I used to have a problem. I always thought to get a great sounding recording, I had to be in a ‘real’ studio. It’s because of this limiting belief I never put any effort toward get my mixes to sound better. I simply never believed I could do it on my own.

This is completely embarrassing to say, but up until 2020, I used my headphones to do the final mix of my songs. This is a terrible idea, because headphones- even very good ones like my Sennheiser HD600s- do not provide a good, neutral representation of the sound. Headphones, due to their small speaker size, can’t really reproduce bass like a speaker with a larger woofer can. In fact, many headphones boost the bass spectrum of what you’re listening to in order to make up for the difference. Because I was mixing in headphones, my songs sounded muddy. The instruments didn’t have a lot of clarity and fought with each other in the context of the mix. I was making poor mix decisions because I was listening to a heavily ‘colored’ signal in my headphones. The solution of course, was to start mixing on my studio monitors, two good Mackie 624 speakers that sit atop my desk.

This would present new issues I needed to address. Remember, the idea is to hear the music as neutrally as possible, and make mix decisions based on that signal so it easily translates to whatever device the end-listener is using (car speakers, home stereo, good earphones, or wireless earbuds). When sound comes out of a speaker, it bounces off the walls of the room it sits in. This presents more inaccuracies that need to be corrected. You don’t want to mix a song based on all these sound reflections, because they’re not happening for the person listening on the other end. I invested around $250 to outfit my room with some sonic treatment foam to fix both the sound waves bouncing off the walls, as well as extra bass sounds that tend to gather in the ceiling corners of a room.
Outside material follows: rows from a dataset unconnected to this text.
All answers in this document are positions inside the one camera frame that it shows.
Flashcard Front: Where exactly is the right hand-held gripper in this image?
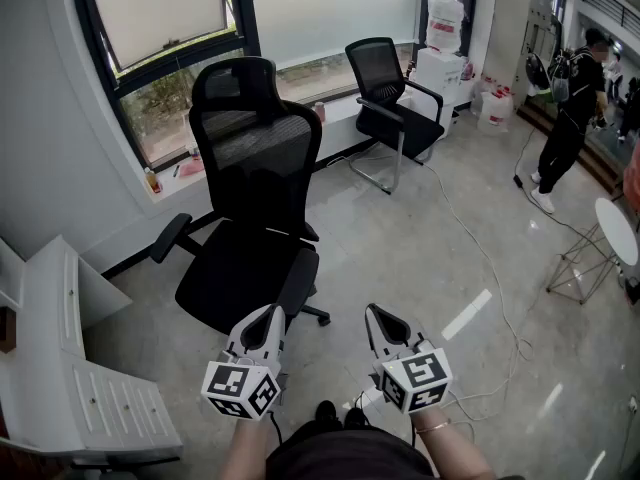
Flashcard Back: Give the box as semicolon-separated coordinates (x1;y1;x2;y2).
364;303;454;414

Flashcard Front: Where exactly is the clear water jug red label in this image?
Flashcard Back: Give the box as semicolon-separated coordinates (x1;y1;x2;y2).
425;0;466;53
477;90;515;134
479;72;511;97

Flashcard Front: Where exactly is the black mesh office chair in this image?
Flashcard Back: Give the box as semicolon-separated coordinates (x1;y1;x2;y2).
149;56;332;337

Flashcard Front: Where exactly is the long white floor cable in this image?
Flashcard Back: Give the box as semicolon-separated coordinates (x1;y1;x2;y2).
327;155;534;422

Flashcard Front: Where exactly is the person's black clothing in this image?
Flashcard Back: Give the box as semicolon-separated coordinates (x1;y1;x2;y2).
264;423;436;480

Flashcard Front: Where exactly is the white water dispenser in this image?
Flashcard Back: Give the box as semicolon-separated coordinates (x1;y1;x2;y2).
413;47;470;134

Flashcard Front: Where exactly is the person's left black shoe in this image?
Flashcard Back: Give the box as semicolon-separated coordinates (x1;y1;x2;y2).
314;400;342;432

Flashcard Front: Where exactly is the black round fan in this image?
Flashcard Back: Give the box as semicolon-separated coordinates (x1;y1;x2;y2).
524;51;551;92

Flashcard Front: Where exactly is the white desk with hutch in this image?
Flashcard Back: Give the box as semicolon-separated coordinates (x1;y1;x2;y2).
0;235;184;469

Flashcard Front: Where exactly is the person's black shoe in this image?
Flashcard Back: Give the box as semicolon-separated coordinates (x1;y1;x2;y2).
343;406;371;430
314;400;342;432

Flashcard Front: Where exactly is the gold bracelet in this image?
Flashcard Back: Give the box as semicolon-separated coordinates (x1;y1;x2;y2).
414;417;453;434

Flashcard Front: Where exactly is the round white wire-frame table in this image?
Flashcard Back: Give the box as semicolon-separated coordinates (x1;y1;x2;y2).
545;197;640;305

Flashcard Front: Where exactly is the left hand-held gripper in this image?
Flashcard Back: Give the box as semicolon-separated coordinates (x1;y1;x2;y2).
200;305;289;422

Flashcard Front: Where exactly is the person's right forearm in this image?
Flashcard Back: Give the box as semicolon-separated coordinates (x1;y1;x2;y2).
409;405;496;480

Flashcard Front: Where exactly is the person's left forearm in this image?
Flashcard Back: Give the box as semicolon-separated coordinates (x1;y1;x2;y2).
217;415;281;480

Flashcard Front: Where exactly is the person's right black shoe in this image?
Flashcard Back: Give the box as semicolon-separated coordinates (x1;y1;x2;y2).
343;406;371;430

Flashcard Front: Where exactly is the black visitor chair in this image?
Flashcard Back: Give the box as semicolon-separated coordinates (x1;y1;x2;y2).
344;36;446;195

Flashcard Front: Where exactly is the black window frame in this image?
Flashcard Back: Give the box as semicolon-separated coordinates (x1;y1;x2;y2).
69;0;481;169
I originally mixed my song So Wrong in headphones. It was already live on streaming services when I went back and remixed the song using my studio monitors. It sounds a lot better, so this new version is the one I sent out to radio and is available for sale on my website and Bandcamp. I had submitted Hot Rod Stigmata to Spotify but actually pulled it back before it was released so I could mix that on the studio monitors as well.

I feel I’m just at the start of my mixing journey. Through tutorials on YouTube, I’ve been learning a lot about how to make a great sounding mix. You can hear the fruits of my labors and my new mad skillz on the Hot Rod Stigmata [Sterling Gold Edition] remix.